To be told by your partner that he does not love you anymore is a strong message that can't be ignored or taken lightly, and even if he takes you back, the relationship would be void of an emotional connection, which amounts to an exercise in futility. That would be worse than what you are experiencing now. The worst thing is to be in a relationship in which the love and the affection are not reciprocated.
It is not unusual for someone in your situation to be forlorn. It is similar to the passing of a loved one and the deep emotional hurt will last for a while. The question is, when will you accept the reality of the situation? The sooner you do that, the earlier you will get over the ordeal.

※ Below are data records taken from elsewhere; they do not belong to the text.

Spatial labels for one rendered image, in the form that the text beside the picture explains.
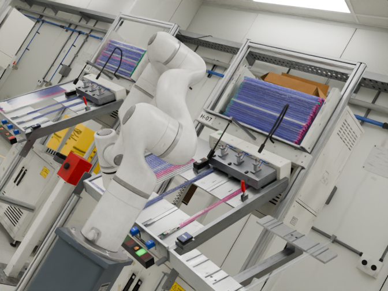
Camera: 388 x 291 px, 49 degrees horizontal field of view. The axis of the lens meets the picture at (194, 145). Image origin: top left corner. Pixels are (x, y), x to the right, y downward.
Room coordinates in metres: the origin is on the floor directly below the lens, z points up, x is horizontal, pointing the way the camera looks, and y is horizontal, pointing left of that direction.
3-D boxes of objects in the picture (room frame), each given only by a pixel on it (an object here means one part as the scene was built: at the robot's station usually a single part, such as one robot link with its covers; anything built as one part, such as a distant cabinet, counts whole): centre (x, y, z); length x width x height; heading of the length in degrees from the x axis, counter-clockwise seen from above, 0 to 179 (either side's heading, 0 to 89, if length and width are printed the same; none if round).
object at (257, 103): (2.20, -0.27, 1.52); 0.51 x 0.13 x 0.27; 47
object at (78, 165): (2.48, 0.53, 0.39); 0.24 x 0.24 x 0.78; 47
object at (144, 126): (1.22, 0.12, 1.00); 0.19 x 0.12 x 0.24; 114
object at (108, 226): (1.23, 0.09, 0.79); 0.19 x 0.19 x 0.18
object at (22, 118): (3.18, 0.86, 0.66); 1.01 x 0.73 x 1.31; 137
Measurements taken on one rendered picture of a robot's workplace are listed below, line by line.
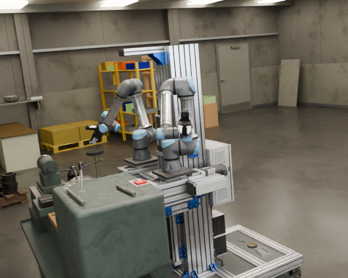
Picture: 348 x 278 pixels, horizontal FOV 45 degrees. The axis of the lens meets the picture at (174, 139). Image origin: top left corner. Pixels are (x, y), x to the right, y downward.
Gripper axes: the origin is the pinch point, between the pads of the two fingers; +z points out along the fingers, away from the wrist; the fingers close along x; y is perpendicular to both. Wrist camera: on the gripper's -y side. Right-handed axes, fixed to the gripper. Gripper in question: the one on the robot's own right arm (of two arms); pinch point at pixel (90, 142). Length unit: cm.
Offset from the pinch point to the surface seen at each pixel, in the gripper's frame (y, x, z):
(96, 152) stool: -2, 237, 185
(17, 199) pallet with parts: -68, 144, 260
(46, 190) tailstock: -12, -33, 44
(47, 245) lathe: 13, -75, 56
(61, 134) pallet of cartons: -104, 479, 369
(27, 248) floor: -9, 6, 173
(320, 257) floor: 236, -6, -13
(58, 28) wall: -249, 677, 233
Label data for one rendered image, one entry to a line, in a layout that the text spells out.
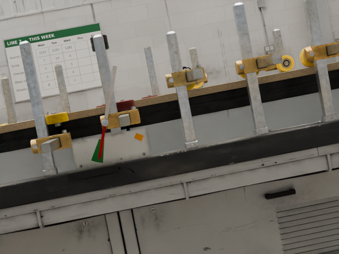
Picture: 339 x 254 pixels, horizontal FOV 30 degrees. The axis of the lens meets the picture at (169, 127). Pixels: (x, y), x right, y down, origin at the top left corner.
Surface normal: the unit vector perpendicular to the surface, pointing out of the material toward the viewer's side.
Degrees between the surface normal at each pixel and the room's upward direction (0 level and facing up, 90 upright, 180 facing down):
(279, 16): 90
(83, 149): 90
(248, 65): 90
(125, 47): 90
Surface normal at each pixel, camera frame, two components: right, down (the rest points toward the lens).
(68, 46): 0.06, 0.04
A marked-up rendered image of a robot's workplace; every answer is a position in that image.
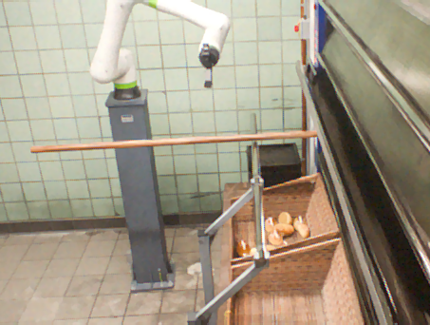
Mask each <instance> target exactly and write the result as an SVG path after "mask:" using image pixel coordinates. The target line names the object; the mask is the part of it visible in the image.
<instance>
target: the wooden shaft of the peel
mask: <svg viewBox="0 0 430 325"><path fill-rule="evenodd" d="M312 137H318V135H317V132H316V130H309V131H291V132H274V133H257V134H240V135H223V136H206V137H189V138H172V139H155V140H138V141H121V142H104V143H71V144H54V145H37V146H32V147H31V148H30V152H31V153H45V152H61V151H78V150H94V149H110V148H127V147H144V146H161V145H178V144H195V143H227V142H245V141H262V140H279V139H295V138H312Z"/></svg>
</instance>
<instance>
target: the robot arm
mask: <svg viewBox="0 0 430 325"><path fill-rule="evenodd" d="M138 3H142V4H143V5H146V6H148V7H151V8H153V9H156V10H159V11H161V12H165V13H168V14H171V15H174V16H176V17H178V18H180V19H182V20H185V21H187V22H189V23H191V24H193V25H195V26H197V27H199V28H202V29H204V30H205V34H204V37H203V39H202V42H201V44H200V46H199V50H198V51H199V55H198V56H197V58H199V62H200V63H201V64H202V65H203V66H204V70H205V72H206V81H205V83H204V87H206V88H212V84H213V83H212V75H213V73H212V71H213V66H215V65H216V64H217V62H218V60H219V58H220V57H223V55H222V54H221V52H222V49H223V45H224V42H225V39H226V37H227V35H228V33H229V31H230V28H231V23H230V20H229V18H228V17H227V16H226V15H224V14H221V13H218V12H215V11H212V10H207V9H205V8H203V7H201V6H199V5H197V4H195V3H193V2H191V1H189V0H108V3H107V11H106V16H105V21H104V26H103V34H102V37H101V41H100V43H99V46H98V49H97V52H96V55H95V57H94V60H93V62H92V65H91V67H90V75H91V77H92V79H93V81H94V82H96V83H98V84H100V85H107V84H109V83H111V82H112V83H113V85H114V93H113V95H112V96H113V99H114V100H116V101H117V100H131V99H135V98H138V97H139V96H140V95H141V91H140V87H139V86H138V76H137V69H136V62H135V55H134V53H133V51H131V50H128V49H120V48H121V43H122V37H123V33H124V30H125V27H126V23H127V21H128V18H129V15H130V12H131V10H132V8H133V6H134V5H136V4H138Z"/></svg>
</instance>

How do you get over the ordeal and move on? First thing is to not concede to the notion that you can't move on. This will drive you to a state of depression. The truth is, you possess the power within to effectively manage this situation, difficult as it may be. Keeping your distance is also a good strategy, but you must not entertain him either. If he is aware that you are willing and available to him he will take advantage of your vulnerable state. So be mindful of those moments when you both meet for drinks.
This is not necessarily a sign that he is interested in re-establishing the relationship, so don't raise your hopes.
As much as you are still in love with the gentleman, you have to be mindful of the fact that he was the one who made the decision to terminate the relationship, so your feelings for him do not matter at this stage. Surely he may have feelings for you, but they may well be just on a physical level.
You have to reach that stage where you mentally accept the loss or departure of this man. And when you do, the emotional pain will ease with time as you will be at the place where self-preservation and personal happiness are paramount.
Whether or not he has started a relationship with someone else is immaterial. The fact is he has declared that he has fallen out of love with you and has decided to move on without you. You then must do the same.
Rid yourself of the items that will bring back fond memories of the years you spent together, which may include photographs, gifts and mementos.
Lying in bed and moping is not an option. Get up, look in the mirror and tell yourself, "I will survive; I will get over this hurdle in my life. I will not allow the situation to get me down. I am too blessed to be stressed."